Background: No guidelines exist for management of hemodynamically stable children with suspected hollow viscus injury. We sought to determine factors contributing to surgeon management of these patients.
Methods: Surgeon members of the Eastern Association for the Surgery of Trauma and American Pediatric Surgical Association completed a survey on 3 blunt abdominal injury scenarios: (1) isolated, (2) with multisystem injury, and (3) with traumatic brain injury (TBI), and a penetrating injury scenario. Multivariable logistic regression was used to determine factors associated with initial management of observation vs. operation for blunt injury and observation vs. local wound exploration versus laparoscopy for penetrating injury.
Results: Of 394 surgeons (response rate 22.3%), 50.3% were pediatric surgeons. For scenarios 1-3, 32.2%, 49.3%, and 60.7% of surgeons chose operation over observation, respectively. Compared to isolated blunt injury, surgeons were more likely to choose operation for patients with multisystem injury (aOR 2.20, 95%CI: 1.78-2.72) or TBI (aOR 3.60, 95%CI: 2.79-4.66). Pediatric surgeons were less likely to choose operation (aOR 0.32, 95%CI: 0.22-0.44). For penetrating injury, 39.1%, 29.5%, and 31.5% of surgeons chose observation, local wound exploration, and laparoscopy, respectively.

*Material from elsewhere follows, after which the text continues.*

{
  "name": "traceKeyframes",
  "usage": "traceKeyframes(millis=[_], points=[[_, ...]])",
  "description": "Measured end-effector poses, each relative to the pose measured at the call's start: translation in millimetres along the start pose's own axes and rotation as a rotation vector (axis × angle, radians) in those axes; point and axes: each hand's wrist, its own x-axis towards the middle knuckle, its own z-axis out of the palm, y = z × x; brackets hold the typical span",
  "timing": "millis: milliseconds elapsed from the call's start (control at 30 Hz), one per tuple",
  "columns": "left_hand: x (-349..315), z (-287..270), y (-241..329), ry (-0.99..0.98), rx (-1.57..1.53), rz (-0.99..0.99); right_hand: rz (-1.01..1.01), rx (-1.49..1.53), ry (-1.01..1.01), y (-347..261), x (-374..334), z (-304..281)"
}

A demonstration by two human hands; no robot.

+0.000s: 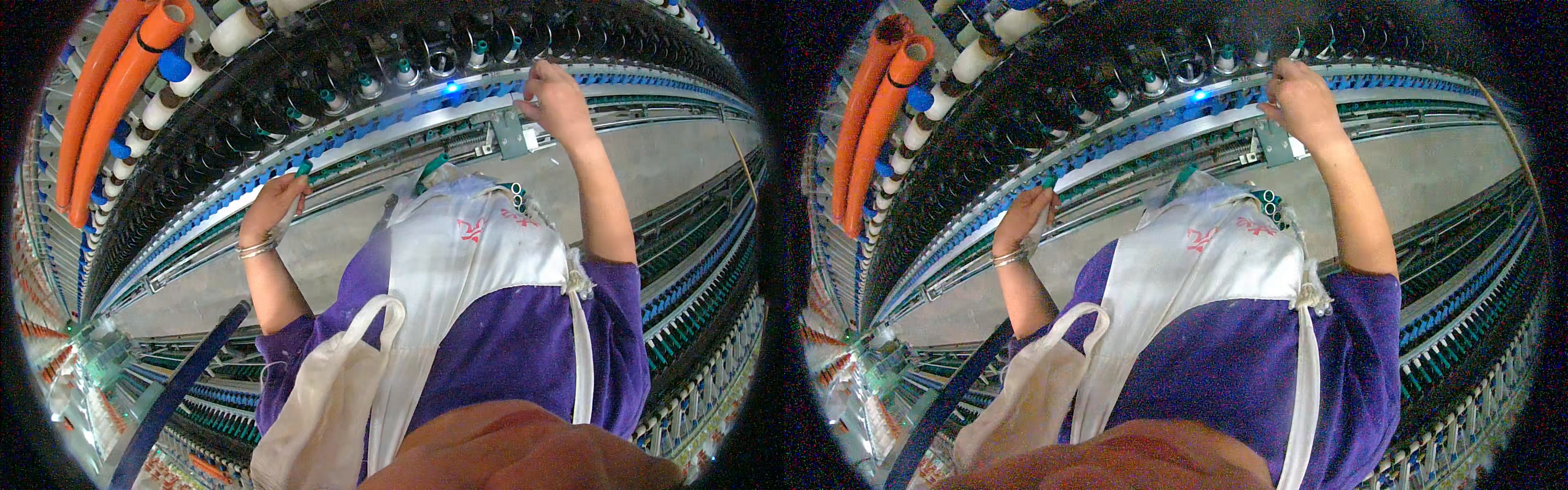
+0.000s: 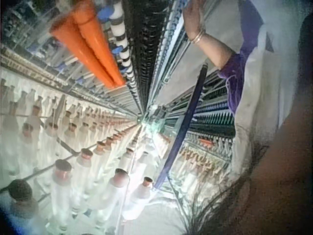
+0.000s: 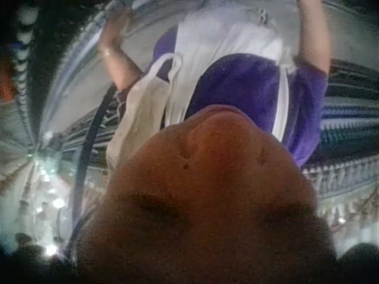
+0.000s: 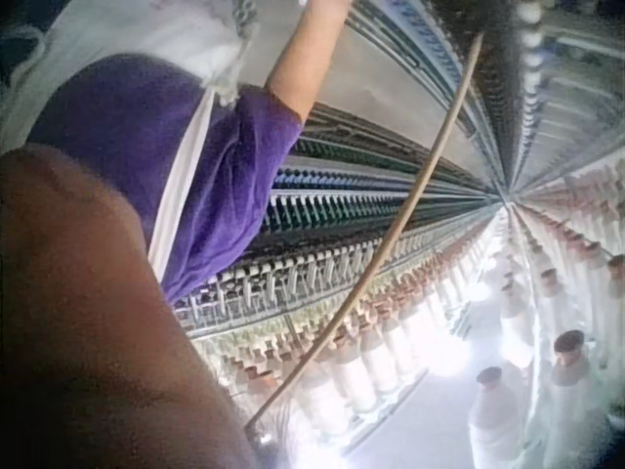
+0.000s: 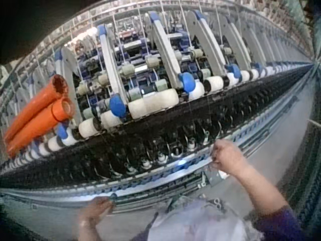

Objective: The person walks along a textile machine and replaces empty spools with new ones. They remove empty spools from the machine, place them in a bin, and then install new spools from a nearby container. The person repeats this process for multiple spools along the machine.

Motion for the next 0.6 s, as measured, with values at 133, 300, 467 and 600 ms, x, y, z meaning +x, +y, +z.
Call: traceKeyframes(millis=[133,300,467,600], points=[[1,3,-28,-0.051,-0.218,-0.018,0.132,0.607,0.139,25,4,11],[29,20,-93,0.201,-0.726,-0.014,0.156,1.138,-0.153,36,21,20],[62,20,-148,0.557,-1.282,-0.08,-0.409,-0.727,-0.214,45,37,67],[63,18,-138,0.639,-1.299,-0.086,-0.193,-0.889,-0.339,48,53,101]])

Conclusions: Large variation exists in management of hemodynamically stable children with suspected hollow viscus injury. Although patient injury characteristics account for some variation, surgeon factors such as type of surgeon also play a role. Evidence-based practice guidelines should be developed to standardize care.
Type of study: Cross-Sectional Survey.
Level of evidence: N/A.
Keywords: Abdominal trauma; Children; Hollow viscus injury; Laparoscopy; Non-operative management; Surgeon type.